* **Task details**: Everything from the line containing "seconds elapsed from" through the last line of the data below must be copied exactly, with no other lines included.

* **Data segment**:
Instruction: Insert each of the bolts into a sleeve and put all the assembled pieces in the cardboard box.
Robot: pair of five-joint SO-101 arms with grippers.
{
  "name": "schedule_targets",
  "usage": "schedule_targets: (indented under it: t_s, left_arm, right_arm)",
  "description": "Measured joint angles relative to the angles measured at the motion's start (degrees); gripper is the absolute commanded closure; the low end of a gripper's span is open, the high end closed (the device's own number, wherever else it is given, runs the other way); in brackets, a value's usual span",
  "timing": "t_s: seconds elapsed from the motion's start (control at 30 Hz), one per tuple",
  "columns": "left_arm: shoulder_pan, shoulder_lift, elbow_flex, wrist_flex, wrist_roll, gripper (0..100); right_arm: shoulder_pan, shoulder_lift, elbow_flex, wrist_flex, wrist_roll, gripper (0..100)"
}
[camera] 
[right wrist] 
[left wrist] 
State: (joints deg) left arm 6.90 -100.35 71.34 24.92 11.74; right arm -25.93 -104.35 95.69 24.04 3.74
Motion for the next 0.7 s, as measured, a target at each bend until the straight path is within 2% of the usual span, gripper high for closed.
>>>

* **Exercise result**:
  "timing": "t_s: seconds elapsed from the motion's start (control at 30 Hz), one per tuple",
  "columns": "left_arm: shoulder_pan, shoulder_lift, elbow_flex, wrist_flex, wrist_roll, gripper (0..100); right_arm: shoulder_pan, shoulder_lift, elbow_flex, wrist_flex, wrist_roll, gripper (0..100)"
}
[camera] 
[right wrist] 
[left wrist] 
State: (joints deg) left arm 6.90 -100.35 71.34 24.92 11.74; right arm -25.93 -104.35 95.69 24.04 3.74
Motion for the next 0.7 s, as measured, a target at each bend until the straight path is within 2% of the usual span, gripper high for closed.
>>>

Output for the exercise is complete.